This study examined a large cohort of at-risk participants from GRN and MAPT FTD families by means of neuropsychological assessment during a 4-year follow-up. Within the study time window, eight mutation carriers became symptomatic. Converters with a MAPT and GRN mutation had mutual as well as gene-specific profiles of cognitive decline. Cognitive decline on categorical fluency between 2 years before conversion and symptom onset was predictive for an underlying MAPT mutation, and decline on ScreeLing phonology and letter fluency was predictive for conversion to nfvPPA. These results suggest that neuropsychological assessment could provide sensitive clinical biomarkers to identify and track FTD mutation carriers at-risk of converting to the symptomatic stage. These findings hold potential for improving early clinical diagnosis by identifying the most sensitive neuropsychological tests for conversion, and use in upcoming disease-modifying clinical trials.

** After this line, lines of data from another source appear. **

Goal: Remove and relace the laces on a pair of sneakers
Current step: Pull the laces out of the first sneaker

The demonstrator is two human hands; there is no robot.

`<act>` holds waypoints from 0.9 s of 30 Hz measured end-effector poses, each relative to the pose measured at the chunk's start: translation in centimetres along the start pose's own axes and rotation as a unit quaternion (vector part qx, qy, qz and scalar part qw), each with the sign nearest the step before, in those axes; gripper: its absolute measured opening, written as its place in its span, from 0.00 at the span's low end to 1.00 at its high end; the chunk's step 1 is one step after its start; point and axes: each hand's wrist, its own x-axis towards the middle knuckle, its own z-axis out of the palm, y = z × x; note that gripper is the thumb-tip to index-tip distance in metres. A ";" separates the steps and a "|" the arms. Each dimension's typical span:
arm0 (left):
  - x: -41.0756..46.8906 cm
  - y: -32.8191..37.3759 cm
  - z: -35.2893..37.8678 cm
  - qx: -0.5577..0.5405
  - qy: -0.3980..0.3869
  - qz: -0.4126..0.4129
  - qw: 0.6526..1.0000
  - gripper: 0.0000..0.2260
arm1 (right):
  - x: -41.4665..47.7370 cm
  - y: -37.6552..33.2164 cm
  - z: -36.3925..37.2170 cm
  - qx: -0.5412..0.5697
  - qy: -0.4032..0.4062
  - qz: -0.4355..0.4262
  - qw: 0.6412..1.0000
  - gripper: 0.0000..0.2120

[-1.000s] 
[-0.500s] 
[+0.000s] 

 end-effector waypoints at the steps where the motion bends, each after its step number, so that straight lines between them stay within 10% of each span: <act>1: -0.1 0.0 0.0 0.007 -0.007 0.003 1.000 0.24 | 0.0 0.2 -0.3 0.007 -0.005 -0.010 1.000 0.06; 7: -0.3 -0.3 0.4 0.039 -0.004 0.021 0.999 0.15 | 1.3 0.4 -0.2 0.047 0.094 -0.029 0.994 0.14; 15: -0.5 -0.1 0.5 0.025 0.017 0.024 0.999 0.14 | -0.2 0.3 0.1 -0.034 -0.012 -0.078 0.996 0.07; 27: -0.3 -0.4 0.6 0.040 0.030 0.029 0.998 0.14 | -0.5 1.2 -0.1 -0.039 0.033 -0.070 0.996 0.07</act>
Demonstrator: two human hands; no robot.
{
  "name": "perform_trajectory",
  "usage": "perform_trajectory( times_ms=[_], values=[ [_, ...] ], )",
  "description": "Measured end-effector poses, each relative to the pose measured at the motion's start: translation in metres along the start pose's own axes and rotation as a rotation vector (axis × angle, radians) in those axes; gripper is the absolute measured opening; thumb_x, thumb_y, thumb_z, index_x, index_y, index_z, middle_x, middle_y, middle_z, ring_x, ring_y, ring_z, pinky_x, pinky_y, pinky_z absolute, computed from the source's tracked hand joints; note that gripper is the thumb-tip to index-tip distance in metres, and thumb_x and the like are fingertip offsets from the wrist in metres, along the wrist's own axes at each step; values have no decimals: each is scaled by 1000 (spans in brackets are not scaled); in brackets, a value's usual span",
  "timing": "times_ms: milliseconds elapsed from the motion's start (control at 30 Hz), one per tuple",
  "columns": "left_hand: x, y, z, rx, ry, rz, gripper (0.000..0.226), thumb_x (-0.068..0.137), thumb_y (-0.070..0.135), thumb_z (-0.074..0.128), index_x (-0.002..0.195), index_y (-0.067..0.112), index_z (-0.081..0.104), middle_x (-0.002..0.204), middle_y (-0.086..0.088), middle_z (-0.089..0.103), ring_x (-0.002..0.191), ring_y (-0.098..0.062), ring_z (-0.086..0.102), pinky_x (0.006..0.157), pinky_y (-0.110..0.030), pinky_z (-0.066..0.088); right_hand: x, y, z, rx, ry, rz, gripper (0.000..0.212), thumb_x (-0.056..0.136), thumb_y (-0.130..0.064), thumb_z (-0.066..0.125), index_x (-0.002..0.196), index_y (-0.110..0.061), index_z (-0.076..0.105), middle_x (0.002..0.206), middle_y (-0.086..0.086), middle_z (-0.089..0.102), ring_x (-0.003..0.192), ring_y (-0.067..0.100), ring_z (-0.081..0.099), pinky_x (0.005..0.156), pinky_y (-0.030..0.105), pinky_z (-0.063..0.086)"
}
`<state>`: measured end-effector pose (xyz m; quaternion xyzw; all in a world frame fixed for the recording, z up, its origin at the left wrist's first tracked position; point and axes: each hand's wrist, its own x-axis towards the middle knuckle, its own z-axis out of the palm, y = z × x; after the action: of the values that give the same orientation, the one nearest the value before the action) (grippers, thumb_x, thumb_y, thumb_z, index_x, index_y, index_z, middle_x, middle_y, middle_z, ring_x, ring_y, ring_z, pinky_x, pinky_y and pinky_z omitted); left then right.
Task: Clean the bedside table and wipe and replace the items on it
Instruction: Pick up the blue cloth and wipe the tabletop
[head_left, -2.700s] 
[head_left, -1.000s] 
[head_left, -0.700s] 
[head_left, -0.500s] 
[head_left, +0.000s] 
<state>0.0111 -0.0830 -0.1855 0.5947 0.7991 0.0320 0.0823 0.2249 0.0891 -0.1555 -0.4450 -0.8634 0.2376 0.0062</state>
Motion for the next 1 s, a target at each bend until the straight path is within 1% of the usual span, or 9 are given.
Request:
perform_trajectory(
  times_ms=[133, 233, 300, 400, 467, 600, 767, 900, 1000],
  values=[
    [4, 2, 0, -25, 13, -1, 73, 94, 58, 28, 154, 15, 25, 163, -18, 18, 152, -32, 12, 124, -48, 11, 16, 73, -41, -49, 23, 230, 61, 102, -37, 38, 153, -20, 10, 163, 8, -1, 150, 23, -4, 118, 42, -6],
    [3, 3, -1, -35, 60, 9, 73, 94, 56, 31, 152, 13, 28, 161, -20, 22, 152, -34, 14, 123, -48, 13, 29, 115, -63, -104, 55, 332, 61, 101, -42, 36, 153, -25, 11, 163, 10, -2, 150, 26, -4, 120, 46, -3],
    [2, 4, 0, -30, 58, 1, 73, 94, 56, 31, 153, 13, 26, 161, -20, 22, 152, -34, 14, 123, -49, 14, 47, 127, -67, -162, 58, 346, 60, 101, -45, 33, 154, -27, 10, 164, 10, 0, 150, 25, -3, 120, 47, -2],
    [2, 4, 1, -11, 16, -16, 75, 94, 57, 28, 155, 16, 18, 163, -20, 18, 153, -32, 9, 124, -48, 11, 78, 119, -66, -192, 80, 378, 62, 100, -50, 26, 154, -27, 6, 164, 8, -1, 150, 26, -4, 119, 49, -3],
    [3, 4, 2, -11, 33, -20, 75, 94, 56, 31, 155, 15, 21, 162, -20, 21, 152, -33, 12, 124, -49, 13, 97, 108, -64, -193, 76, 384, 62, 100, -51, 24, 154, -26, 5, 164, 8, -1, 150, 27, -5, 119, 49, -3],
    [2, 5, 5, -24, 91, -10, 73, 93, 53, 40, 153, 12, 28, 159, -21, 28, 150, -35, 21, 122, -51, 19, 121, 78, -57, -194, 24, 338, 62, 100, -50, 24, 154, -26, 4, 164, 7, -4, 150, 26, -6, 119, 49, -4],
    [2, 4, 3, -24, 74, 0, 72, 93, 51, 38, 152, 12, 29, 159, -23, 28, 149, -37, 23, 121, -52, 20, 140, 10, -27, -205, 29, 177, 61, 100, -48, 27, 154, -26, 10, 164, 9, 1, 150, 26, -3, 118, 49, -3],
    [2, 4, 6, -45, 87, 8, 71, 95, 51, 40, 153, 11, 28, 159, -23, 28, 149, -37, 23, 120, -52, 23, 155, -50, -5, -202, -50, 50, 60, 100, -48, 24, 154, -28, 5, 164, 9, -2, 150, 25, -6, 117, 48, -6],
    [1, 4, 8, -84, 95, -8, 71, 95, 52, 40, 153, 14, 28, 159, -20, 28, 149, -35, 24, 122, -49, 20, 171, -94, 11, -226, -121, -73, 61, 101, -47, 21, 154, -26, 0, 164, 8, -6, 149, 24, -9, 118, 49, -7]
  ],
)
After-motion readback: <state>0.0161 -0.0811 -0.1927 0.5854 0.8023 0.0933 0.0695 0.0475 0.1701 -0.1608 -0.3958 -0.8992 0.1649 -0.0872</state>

Following the MAPT mutation carriers over a 4-year period, we found significant decline in language, social cognition and memory. This is consistent with findings from previous presymptomatic familial FTD studies, in which both cross-sectional [9–11, 33] and longitudinal [8] decline was found. Specifically, in our first follow-up study [8], we demonstrated decline in the domains language, social cognition and memory 5–8 years before estimated symptom onset. It should be taken into account that this study made use of estimated onset as a proxy, instead of actual symptom onset as in the present study—but the similar profile of decline confirms the presence of early changes in these three domains. As in our previous study, the present results are largely driven by the converters. This could suggest that neuropsychological test scores remain static while mutation carriers are presymptomatic, and cognitive decline starts only near or at symptom onset [34-36], suggesting an explosive rather than gradual start of the symptomatic disease stage. Alternatively, we might be unable to pick up subtle cognitive changes in presymptomatic mutation carriers due to lack of power. Also, although well-validated, most of our neuropsychological tests were not developed for repeated administration in a preclinical population [37]. We therefore cannot rule out that familiarity and/or practice effects are obscuring subtle cognitive decline, a notion that seems to be underwritten by improvement in social cognition and memory in controls, but not mutation carriers.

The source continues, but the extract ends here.